DATA SHOWN:
☆ ☆ ☆ ☆
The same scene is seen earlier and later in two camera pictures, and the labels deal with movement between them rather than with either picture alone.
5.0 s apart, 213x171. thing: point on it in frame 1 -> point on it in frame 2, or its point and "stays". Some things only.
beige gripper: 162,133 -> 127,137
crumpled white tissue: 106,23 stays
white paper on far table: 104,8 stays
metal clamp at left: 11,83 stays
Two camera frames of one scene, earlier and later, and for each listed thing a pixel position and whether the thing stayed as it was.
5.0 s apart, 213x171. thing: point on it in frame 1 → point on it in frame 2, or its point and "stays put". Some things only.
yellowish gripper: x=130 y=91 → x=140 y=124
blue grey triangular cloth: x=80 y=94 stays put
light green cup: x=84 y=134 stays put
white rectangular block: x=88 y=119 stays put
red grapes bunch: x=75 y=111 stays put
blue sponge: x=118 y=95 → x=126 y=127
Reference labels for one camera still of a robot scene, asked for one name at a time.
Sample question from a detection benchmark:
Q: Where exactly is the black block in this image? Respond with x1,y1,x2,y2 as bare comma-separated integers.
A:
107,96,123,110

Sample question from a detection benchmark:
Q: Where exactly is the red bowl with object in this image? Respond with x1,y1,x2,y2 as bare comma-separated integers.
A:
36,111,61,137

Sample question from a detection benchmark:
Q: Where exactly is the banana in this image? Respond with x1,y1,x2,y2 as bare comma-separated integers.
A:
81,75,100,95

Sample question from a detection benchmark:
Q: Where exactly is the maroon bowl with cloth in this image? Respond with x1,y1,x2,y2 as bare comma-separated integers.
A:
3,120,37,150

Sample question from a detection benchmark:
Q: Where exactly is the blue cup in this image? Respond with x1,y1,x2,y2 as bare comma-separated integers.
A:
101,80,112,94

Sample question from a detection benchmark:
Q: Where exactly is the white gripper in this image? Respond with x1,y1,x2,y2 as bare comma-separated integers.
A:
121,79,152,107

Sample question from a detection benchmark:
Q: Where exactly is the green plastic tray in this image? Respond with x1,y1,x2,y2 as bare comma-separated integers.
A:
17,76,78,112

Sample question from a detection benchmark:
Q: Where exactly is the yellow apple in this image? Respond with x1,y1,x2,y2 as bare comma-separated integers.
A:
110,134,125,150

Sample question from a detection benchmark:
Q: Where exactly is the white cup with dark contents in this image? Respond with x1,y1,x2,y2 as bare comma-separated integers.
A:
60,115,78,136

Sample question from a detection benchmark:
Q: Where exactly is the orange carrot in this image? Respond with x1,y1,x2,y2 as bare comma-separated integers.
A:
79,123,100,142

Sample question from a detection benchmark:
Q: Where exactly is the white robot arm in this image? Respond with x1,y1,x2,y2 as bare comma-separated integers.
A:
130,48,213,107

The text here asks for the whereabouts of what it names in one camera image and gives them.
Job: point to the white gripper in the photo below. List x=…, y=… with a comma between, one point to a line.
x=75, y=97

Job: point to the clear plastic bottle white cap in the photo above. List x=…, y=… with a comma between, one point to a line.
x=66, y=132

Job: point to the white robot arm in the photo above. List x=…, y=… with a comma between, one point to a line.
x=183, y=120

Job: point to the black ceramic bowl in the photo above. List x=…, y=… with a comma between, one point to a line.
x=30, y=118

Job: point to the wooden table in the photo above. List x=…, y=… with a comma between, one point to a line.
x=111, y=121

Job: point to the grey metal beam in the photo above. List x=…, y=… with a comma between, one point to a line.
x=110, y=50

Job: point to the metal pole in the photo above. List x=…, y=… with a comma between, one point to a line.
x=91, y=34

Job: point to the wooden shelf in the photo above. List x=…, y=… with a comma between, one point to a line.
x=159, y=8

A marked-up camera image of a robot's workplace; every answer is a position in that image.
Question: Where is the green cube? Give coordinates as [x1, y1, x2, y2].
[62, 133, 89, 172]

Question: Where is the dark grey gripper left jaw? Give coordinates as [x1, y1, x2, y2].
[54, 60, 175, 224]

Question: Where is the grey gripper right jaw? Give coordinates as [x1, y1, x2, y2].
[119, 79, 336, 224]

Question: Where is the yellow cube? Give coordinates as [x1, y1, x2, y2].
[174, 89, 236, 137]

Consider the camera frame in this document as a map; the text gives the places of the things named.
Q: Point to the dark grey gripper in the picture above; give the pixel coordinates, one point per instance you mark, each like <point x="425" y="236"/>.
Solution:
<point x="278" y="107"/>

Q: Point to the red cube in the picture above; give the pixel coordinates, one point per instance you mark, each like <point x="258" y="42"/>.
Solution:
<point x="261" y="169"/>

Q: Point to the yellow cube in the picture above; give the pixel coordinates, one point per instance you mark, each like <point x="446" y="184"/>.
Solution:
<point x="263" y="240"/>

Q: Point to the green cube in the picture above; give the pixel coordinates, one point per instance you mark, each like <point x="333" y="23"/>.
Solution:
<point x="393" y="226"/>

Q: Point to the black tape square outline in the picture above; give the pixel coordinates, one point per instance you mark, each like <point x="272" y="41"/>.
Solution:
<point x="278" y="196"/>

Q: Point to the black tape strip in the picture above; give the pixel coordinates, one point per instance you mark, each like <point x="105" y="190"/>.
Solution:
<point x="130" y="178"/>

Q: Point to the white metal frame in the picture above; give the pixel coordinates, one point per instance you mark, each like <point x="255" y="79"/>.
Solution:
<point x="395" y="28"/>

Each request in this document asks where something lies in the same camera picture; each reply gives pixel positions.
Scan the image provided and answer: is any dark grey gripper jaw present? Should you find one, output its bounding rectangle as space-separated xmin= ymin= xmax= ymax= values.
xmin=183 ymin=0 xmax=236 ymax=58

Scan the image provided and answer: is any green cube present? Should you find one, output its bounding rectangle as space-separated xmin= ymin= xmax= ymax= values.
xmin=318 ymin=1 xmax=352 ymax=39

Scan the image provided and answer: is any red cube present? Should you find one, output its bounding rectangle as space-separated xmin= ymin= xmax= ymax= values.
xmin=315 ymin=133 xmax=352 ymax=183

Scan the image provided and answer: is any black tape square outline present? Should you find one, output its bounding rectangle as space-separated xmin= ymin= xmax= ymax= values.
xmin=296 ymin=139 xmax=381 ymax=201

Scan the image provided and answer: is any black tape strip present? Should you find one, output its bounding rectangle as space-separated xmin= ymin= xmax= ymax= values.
☆ ☆ ☆ ☆
INSTRUCTIONS TO FOLLOW:
Retype the records exactly.

RESPONSE TO THE TASK:
The same scene is seen earlier and later in two camera pictures, and the labels deal with movement between them rather than with either picture alone.
5.0 s apart, 213x171. thing: point on it in frame 1 -> point on it in frame 2, or its point and "stays". Some things only.
beige gripper: 162,133 -> 127,137
crumpled white tissue: 106,23 stays
white paper on far table: 104,8 stays
metal clamp at left: 11,83 stays
Two camera frames of one scene, earlier and later, and for each listed thing a pixel position and whether the thing stayed as it was.
5.0 s apart, 213x171. thing: point on it in frame 1 → point on it in frame 2, or its point and "stays put". Some things only.
yellowish gripper: x=130 y=91 → x=140 y=124
blue grey triangular cloth: x=80 y=94 stays put
light green cup: x=84 y=134 stays put
white rectangular block: x=88 y=119 stays put
red grapes bunch: x=75 y=111 stays put
blue sponge: x=118 y=95 → x=126 y=127
Reference labels for one camera still of a robot scene, asked for one name at a time.
Sample question from a detection benchmark:
Q: Where exactly is the black block in this image? Respond with x1,y1,x2,y2 as bare comma-separated integers.
A:
107,96,123,110

Sample question from a detection benchmark:
Q: Where exactly is the red bowl with object in this image? Respond with x1,y1,x2,y2 as bare comma-separated integers.
A:
36,111,61,137

Sample question from a detection benchmark:
Q: Where exactly is the banana in this image? Respond with x1,y1,x2,y2 as bare comma-separated integers.
A:
81,75,100,95

Sample question from a detection benchmark:
Q: Where exactly is the maroon bowl with cloth in this image? Respond with x1,y1,x2,y2 as bare comma-separated integers.
A:
3,120,37,150

Sample question from a detection benchmark:
Q: Where exactly is the blue cup in this image? Respond with x1,y1,x2,y2 as bare comma-separated integers.
A:
101,80,112,94

Sample question from a detection benchmark:
Q: Where exactly is the white gripper in this image? Respond with x1,y1,x2,y2 as bare comma-separated integers.
A:
121,79,152,107

Sample question from a detection benchmark:
Q: Where exactly is the green plastic tray in this image? Respond with x1,y1,x2,y2 as bare comma-separated integers.
A:
17,76,78,112

Sample question from a detection benchmark:
Q: Where exactly is the yellow apple in this image? Respond with x1,y1,x2,y2 as bare comma-separated integers.
A:
110,134,125,150

Sample question from a detection benchmark:
Q: Where exactly is the white cup with dark contents in this image? Respond with x1,y1,x2,y2 as bare comma-separated integers.
A:
60,115,78,136

Sample question from a detection benchmark:
Q: Where exactly is the orange carrot in this image? Respond with x1,y1,x2,y2 as bare comma-separated integers.
A:
79,123,100,142

Sample question from a detection benchmark:
Q: Where exactly is the white robot arm in this image? Respond with x1,y1,x2,y2 as bare comma-separated integers.
A:
130,48,213,107

The text here asks for the whereabouts of what it names in one camera image and gives them.
Job: point to the white gripper in the photo below. List x=…, y=… with a comma between, one point to a line.
x=75, y=97

Job: point to the clear plastic bottle white cap in the photo above. List x=…, y=… with a comma between, one point to a line.
x=66, y=132

Job: point to the white robot arm in the photo above. List x=…, y=… with a comma between, one point to a line.
x=183, y=120

Job: point to the black ceramic bowl in the photo above. List x=…, y=… with a comma between, one point to a line.
x=30, y=118

Job: point to the wooden table in the photo above. List x=…, y=… with a comma between, one point to a line.
x=111, y=121

Job: point to the grey metal beam in the photo above. List x=…, y=… with a comma between, one point to a line.
x=110, y=50

Job: point to the metal pole in the photo above. List x=…, y=… with a comma between, one point to a line.
x=91, y=34

Job: point to the wooden shelf in the photo above. List x=…, y=… with a comma between, one point to a line.
x=159, y=8

A marked-up camera image of a robot's workplace; every answer is a position in that image.
Question: Where is the green cube? Give coordinates as [x1, y1, x2, y2].
[62, 133, 89, 172]

Question: Where is the dark grey gripper left jaw? Give coordinates as [x1, y1, x2, y2].
[54, 60, 175, 224]

Question: Where is the grey gripper right jaw? Give coordinates as [x1, y1, x2, y2].
[119, 79, 336, 224]

Question: Where is the yellow cube? Give coordinates as [x1, y1, x2, y2].
[174, 89, 236, 137]

Consider the camera frame in this document as a map; the text gives the places of the things named.
Q: Point to the dark grey gripper in the picture above; give the pixel coordinates, one point per instance you mark, each like <point x="425" y="236"/>.
Solution:
<point x="278" y="107"/>

Q: Point to the red cube in the picture above; give the pixel coordinates, one point per instance you mark, each like <point x="258" y="42"/>.
Solution:
<point x="261" y="169"/>

Q: Point to the yellow cube in the picture above; give the pixel coordinates, one point per instance you mark, each like <point x="446" y="184"/>.
Solution:
<point x="263" y="240"/>

Q: Point to the green cube in the picture above; give the pixel coordinates, one point per instance you mark, each like <point x="333" y="23"/>.
Solution:
<point x="393" y="226"/>

Q: Point to the black tape square outline in the picture above; give the pixel coordinates, one point per instance you mark, each like <point x="272" y="41"/>.
Solution:
<point x="278" y="196"/>

Q: Point to the black tape strip in the picture above; give the pixel coordinates, one point per instance you mark, each like <point x="105" y="190"/>.
Solution:
<point x="130" y="178"/>

Q: Point to the white metal frame in the picture above; give the pixel coordinates, one point per instance you mark, each like <point x="255" y="79"/>.
Solution:
<point x="395" y="28"/>

Each request in this document asks where something lies in the same camera picture; each reply gives pixel positions.
Scan the image provided and answer: is any dark grey gripper jaw present? Should you find one, output its bounding rectangle as space-separated xmin= ymin= xmax= ymax= values.
xmin=183 ymin=0 xmax=236 ymax=58

Scan the image provided and answer: is any green cube present? Should you find one, output its bounding rectangle as space-separated xmin= ymin= xmax= ymax= values.
xmin=318 ymin=1 xmax=352 ymax=39

Scan the image provided and answer: is any red cube present? Should you find one, output its bounding rectangle as space-separated xmin= ymin= xmax= ymax= values.
xmin=315 ymin=133 xmax=352 ymax=183

Scan the image provided and answer: is any black tape square outline present? Should you find one, output its bounding rectangle as space-separated xmin= ymin= xmax= ymax= values.
xmin=296 ymin=139 xmax=381 ymax=201

Scan the image provided and answer: is any black tape strip present? Should you find one, output its bounding rectangle as space-separated xmin= ymin= xmax= ymax= values.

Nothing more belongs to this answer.